Criminology, MA

  • Tyler Shannon studying on a bench

    FACULTY WHO INSPIRE - MA student Tynan Shannon feels the faculty have a lot to offer. “You can tell that they truly love what they do," he said, "and when you have professors that express their excitement for their field and the work that they do, you can't help but be excited as well.”

    Become a Leader in the Criminal Justice System

    For over 20 years, the IUP Master's in Criminology program has prepared students like you for administrative and research careers in the criminal justice system. For those of you who want to go on and pursue doctoral studies, the MA program provides a solid foundation from one of the top criminology and criminal justice programs in the country.

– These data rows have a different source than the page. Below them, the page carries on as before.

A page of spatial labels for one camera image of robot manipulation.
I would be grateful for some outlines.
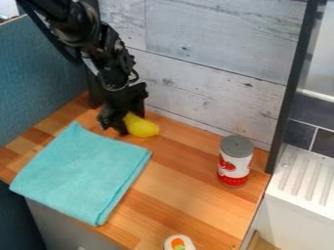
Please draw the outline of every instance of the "wooden countertop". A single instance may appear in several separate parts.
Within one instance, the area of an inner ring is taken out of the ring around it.
[[[118,138],[103,132],[87,96],[73,102],[0,148],[0,179],[10,183],[20,169],[71,121],[95,133],[153,151],[153,157],[124,195],[106,224],[93,228],[128,249],[162,249],[177,233],[197,249],[237,249],[251,223],[270,176],[263,172],[268,153],[255,150],[245,187],[228,188],[216,177],[220,136],[149,113],[161,135],[150,139]]]

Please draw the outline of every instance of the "blue cloth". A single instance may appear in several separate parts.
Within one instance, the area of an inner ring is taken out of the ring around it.
[[[150,156],[147,149],[73,122],[21,170],[10,189],[92,226],[103,225]]]

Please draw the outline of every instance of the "can label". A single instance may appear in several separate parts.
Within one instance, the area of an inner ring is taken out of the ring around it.
[[[220,150],[218,163],[218,178],[230,187],[241,187],[248,179],[250,163],[253,154],[246,157],[232,157]]]

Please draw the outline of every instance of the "food can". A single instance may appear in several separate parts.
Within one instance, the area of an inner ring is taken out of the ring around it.
[[[248,180],[254,146],[241,136],[222,139],[218,163],[218,178],[228,187],[240,188]]]

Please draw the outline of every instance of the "teal fabric wall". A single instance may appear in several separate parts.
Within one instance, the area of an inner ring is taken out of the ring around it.
[[[27,16],[0,24],[0,146],[86,86],[85,67],[64,59]]]

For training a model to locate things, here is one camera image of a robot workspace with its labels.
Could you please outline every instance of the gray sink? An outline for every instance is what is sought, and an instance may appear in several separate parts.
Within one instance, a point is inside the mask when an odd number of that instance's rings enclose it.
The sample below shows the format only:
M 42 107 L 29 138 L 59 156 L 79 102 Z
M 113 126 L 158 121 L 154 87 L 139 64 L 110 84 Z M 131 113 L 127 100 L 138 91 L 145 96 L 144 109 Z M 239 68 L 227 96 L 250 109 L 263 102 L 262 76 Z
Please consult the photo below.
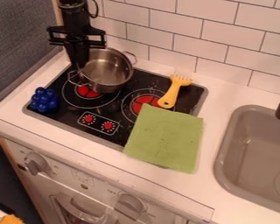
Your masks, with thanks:
M 228 192 L 280 213 L 280 121 L 259 106 L 232 115 L 214 163 Z

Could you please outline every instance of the red burner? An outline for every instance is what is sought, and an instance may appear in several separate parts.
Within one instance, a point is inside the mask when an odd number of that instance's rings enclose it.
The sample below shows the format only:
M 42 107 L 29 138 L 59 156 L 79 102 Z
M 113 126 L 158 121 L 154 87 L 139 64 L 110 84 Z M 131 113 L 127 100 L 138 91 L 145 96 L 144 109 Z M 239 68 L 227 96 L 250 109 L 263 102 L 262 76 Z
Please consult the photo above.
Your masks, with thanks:
M 158 99 L 160 99 L 160 98 L 153 94 L 146 94 L 146 95 L 138 96 L 132 102 L 132 109 L 136 115 L 139 115 L 140 110 L 144 103 L 148 103 L 153 107 L 159 108 Z
M 101 95 L 101 93 L 95 92 L 91 90 L 88 86 L 81 86 L 77 87 L 77 92 L 79 96 L 92 99 L 92 98 L 97 98 Z
M 91 115 L 87 115 L 87 116 L 85 116 L 84 120 L 87 123 L 91 123 L 94 120 L 94 118 Z
M 105 124 L 103 125 L 105 130 L 110 130 L 113 128 L 113 124 L 112 122 L 105 122 Z

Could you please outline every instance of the yellow spatula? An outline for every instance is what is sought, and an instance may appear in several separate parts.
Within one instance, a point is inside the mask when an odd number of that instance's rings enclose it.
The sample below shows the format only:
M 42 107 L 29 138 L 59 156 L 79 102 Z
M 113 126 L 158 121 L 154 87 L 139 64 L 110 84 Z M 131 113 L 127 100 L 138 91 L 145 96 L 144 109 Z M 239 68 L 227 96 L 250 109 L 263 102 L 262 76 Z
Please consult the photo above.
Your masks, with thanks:
M 164 109 L 170 109 L 175 105 L 180 87 L 189 86 L 193 82 L 190 77 L 186 77 L 179 73 L 172 74 L 170 79 L 172 84 L 169 90 L 161 99 L 157 101 L 158 106 Z

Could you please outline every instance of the green cloth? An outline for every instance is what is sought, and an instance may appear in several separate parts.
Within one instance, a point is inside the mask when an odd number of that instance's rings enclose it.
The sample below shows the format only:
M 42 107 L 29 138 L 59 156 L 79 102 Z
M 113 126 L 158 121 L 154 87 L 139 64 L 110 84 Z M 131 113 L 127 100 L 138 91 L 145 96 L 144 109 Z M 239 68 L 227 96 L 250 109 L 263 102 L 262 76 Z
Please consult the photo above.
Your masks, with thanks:
M 193 173 L 202 118 L 144 104 L 123 153 L 154 165 Z

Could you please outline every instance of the toy stove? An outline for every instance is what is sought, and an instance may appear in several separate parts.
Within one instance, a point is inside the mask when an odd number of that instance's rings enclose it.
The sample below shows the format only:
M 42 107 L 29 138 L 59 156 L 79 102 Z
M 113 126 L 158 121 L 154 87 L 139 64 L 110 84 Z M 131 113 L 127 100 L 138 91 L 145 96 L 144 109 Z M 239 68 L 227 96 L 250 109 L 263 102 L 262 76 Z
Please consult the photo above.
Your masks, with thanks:
M 76 87 L 67 81 L 69 67 L 47 88 L 55 90 L 59 106 L 54 111 L 39 113 L 25 106 L 24 112 L 75 134 L 121 151 L 127 143 L 144 103 L 158 107 L 171 85 L 170 79 L 135 69 L 132 79 L 119 92 L 101 94 L 88 86 Z M 207 96 L 203 87 L 182 87 L 171 110 L 196 116 Z

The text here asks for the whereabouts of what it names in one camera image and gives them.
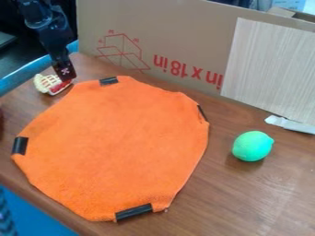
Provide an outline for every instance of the wooden panel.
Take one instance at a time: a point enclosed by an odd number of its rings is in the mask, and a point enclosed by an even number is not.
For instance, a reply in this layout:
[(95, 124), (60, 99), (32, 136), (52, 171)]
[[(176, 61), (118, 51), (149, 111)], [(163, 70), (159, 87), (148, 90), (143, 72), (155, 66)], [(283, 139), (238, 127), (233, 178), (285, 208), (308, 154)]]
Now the wooden panel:
[(221, 95), (315, 124), (315, 34), (239, 18)]
[[(315, 234), (315, 190), (312, 187), (315, 182), (315, 136), (268, 125), (263, 121), (268, 112), (247, 105), (209, 97), (144, 74), (131, 73), (82, 54), (71, 57), (78, 74), (76, 82), (130, 75), (157, 87), (180, 90), (196, 100), (211, 124), (209, 145), (204, 156), (168, 212), (130, 218), (119, 224), (89, 222), (31, 186), (10, 159), (14, 136), (68, 91), (56, 97), (45, 96), (36, 91), (29, 81), (2, 98), (0, 183), (80, 235)], [(274, 149), (264, 161), (246, 163), (231, 156), (234, 138), (248, 130), (261, 130), (274, 138)]]

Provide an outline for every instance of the cardboard box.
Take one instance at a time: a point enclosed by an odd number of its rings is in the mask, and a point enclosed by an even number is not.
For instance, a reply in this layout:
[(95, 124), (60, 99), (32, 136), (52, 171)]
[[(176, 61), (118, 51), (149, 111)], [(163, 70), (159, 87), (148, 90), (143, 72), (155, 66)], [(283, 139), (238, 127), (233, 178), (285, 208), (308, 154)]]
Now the cardboard box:
[(315, 24), (201, 0), (77, 0), (79, 51), (218, 94), (237, 18), (300, 30)]
[(273, 6), (272, 8), (269, 9), (268, 13), (285, 17), (285, 18), (298, 18), (298, 19), (302, 19), (308, 22), (315, 23), (314, 15), (300, 12), (300, 11), (284, 9), (282, 7)]

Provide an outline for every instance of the table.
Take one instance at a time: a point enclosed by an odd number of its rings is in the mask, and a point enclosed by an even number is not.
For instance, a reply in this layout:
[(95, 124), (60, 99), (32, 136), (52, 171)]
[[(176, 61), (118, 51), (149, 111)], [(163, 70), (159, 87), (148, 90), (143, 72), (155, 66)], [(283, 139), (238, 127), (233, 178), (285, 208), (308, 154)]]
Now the table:
[[(168, 212), (119, 224), (89, 222), (32, 187), (10, 159), (14, 137), (35, 116), (61, 99), (40, 94), (29, 81), (2, 98), (0, 183), (57, 218), (80, 235), (315, 235), (315, 136), (266, 124), (268, 112), (204, 95), (161, 79), (105, 64), (83, 54), (71, 56), (78, 78), (129, 75), (199, 102), (209, 120), (208, 148)], [(43, 72), (52, 72), (49, 68)], [(230, 154), (234, 138), (261, 130), (275, 140), (264, 161), (246, 163)]]

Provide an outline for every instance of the orange cloth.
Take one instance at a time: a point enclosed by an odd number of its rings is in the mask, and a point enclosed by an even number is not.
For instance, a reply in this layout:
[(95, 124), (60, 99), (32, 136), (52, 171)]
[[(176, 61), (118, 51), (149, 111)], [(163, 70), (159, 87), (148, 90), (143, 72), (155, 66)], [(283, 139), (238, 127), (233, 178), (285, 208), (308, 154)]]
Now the orange cloth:
[(89, 220), (148, 203), (165, 209), (207, 146), (195, 101), (117, 78), (76, 84), (19, 134), (26, 154), (12, 155), (31, 184)]

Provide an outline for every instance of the cardboard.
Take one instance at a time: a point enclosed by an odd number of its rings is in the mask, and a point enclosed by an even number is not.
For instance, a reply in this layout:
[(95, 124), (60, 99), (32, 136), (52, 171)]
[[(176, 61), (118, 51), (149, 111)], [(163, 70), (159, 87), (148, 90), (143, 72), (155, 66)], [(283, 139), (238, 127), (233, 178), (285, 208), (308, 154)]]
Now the cardboard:
[(315, 33), (238, 19), (221, 95), (315, 125)]
[(313, 22), (315, 23), (315, 16), (305, 13), (305, 12), (300, 12), (300, 11), (295, 11), (295, 10), (289, 10), (289, 9), (284, 9), (281, 7), (274, 6), (269, 9), (268, 13), (274, 14), (277, 16), (281, 17), (286, 17), (286, 18), (298, 18), (302, 19), (308, 22)]
[(79, 51), (218, 94), (237, 18), (295, 29), (315, 24), (200, 0), (77, 0)]

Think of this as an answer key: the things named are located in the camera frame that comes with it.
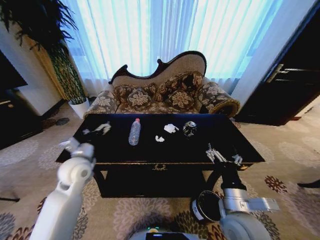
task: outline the door
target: door
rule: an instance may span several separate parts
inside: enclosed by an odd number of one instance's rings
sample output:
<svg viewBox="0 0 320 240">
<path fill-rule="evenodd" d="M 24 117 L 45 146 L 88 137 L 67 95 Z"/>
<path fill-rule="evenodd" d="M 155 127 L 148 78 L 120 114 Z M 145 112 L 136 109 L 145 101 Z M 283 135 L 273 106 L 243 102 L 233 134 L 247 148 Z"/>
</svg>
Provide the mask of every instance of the door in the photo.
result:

    To graduate you will be required to complete 30 semester hours. You may choose between a thesis or non-thesis curriculum. The thesis option requires that you complete a six-credit thesis. The non-thesis option requires that you complete six hours of elective course work, for both the online and on-campus programs.

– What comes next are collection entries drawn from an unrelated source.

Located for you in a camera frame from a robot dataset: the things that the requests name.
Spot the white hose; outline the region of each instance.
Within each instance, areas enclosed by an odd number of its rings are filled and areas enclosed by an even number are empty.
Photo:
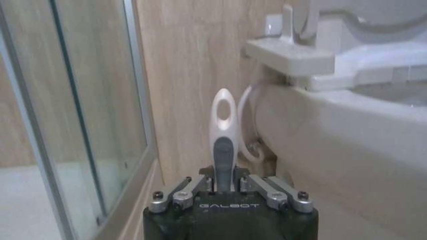
[[[245,141],[242,139],[242,131],[241,131],[241,121],[242,121],[242,109],[245,108],[245,104],[248,101],[248,97],[249,94],[252,92],[253,86],[249,85],[245,90],[244,93],[240,97],[240,101],[238,101],[238,105],[237,105],[237,121],[238,121],[238,130],[240,130],[240,134],[238,134],[238,150],[242,153],[244,157],[246,158],[246,160],[252,163],[261,163],[264,161],[264,152],[261,150],[261,148],[258,147],[257,150],[257,157],[253,156],[246,148],[246,144]]]

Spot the logo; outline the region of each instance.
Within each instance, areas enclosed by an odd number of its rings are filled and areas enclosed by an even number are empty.
[[[198,207],[202,209],[248,209],[257,208],[260,205],[257,203],[242,203],[242,204],[200,204]]]

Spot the bathroom floor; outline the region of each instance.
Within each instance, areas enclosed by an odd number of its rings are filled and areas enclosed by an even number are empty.
[[[0,168],[0,239],[61,239],[38,167]]]
[[[117,161],[97,162],[104,180],[104,193],[109,201],[121,190]],[[78,239],[90,239],[96,233],[98,205],[96,194],[88,191],[88,178],[78,162],[56,165],[60,185],[73,230]],[[0,168],[0,240],[58,240],[61,239],[52,205],[37,165]]]

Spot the glass shower door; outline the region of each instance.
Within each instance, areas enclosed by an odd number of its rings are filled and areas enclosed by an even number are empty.
[[[105,210],[146,147],[122,0],[57,0],[88,144]]]
[[[0,0],[10,81],[24,98],[34,158],[68,240],[93,238],[134,170],[154,157],[124,4]]]

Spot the toilet seat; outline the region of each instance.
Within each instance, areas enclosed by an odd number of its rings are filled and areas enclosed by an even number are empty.
[[[427,80],[425,0],[298,0],[245,52],[308,91]]]

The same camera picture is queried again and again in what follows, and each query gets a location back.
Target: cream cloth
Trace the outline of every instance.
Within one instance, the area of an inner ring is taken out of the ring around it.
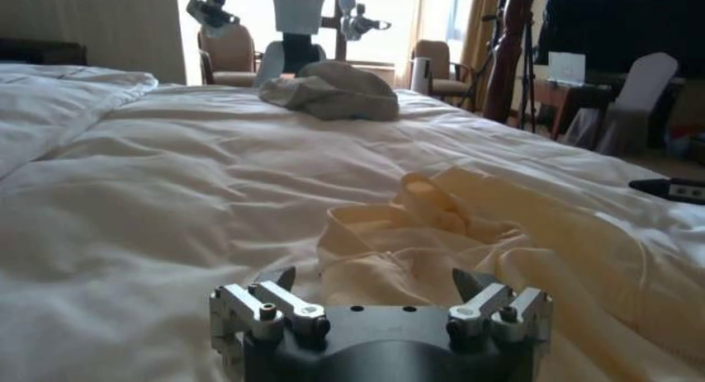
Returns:
[[[540,380],[705,380],[703,271],[499,177],[409,174],[392,205],[330,211],[318,254],[329,304],[459,304],[453,267],[548,290]]]

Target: white bedsheet
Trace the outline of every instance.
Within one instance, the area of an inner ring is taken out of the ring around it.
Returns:
[[[656,173],[414,93],[400,102],[400,122],[324,122],[252,90],[162,87],[95,110],[0,181],[0,380],[224,380],[211,289],[296,265],[316,300],[328,209],[388,201],[410,171],[516,180],[705,266],[703,208],[627,188]]]
[[[146,73],[47,67],[0,64],[0,178],[158,84]]]

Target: crumpled towel
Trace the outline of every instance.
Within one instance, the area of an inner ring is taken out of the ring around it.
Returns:
[[[377,75],[346,63],[308,64],[297,78],[273,78],[260,90],[264,101],[322,120],[396,120],[400,100]]]
[[[410,173],[390,205],[329,212],[318,257],[328,304],[460,304],[453,268],[548,290],[543,382],[705,380],[700,269],[499,177]]]

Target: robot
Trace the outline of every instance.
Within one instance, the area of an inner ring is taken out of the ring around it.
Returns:
[[[284,40],[268,46],[257,74],[256,87],[284,73],[297,73],[309,63],[326,60],[320,45],[312,43],[312,35],[318,34],[321,11],[325,0],[274,0],[277,31]],[[240,17],[224,10],[226,0],[191,0],[187,11],[203,26],[206,36],[220,37],[230,26],[241,23]],[[370,30],[386,30],[392,24],[365,17],[365,5],[356,0],[338,0],[344,11],[341,31],[346,40],[360,40]]]
[[[553,298],[453,271],[463,304],[324,306],[292,293],[293,267],[211,293],[211,347],[245,382],[533,382]]]

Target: white paper
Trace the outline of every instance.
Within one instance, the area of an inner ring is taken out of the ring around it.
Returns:
[[[571,85],[584,85],[585,55],[549,52],[549,80]]]

    To gain admittance you must:

    • Demonstrate a sound understanding of criminological theory and the criminal justice system.
    • Have knowledge gained through experience within the justice system, by specialized training or by completing graduate or undergraduate studies in a related field.
    • Apply by March 15 for best consideration. Students begin the program in the fall term. (The online program allows full-time students to being in the fall and part-time students to begin in the spring.)

    MA in Criminology

    • Prepare for advanced positions in federal, state, and local law enforcement and corrections; federal and county probation and parole; juvenile justice, and more.
    • Develop a foundation for doctoral study to become a future college and university professor and researcher.
    • Engage in the rigorous study of criminology theory, legal issues, organizational dynamics, research methodology, quantitative analysis, and ethical and philosophical issues in criminology.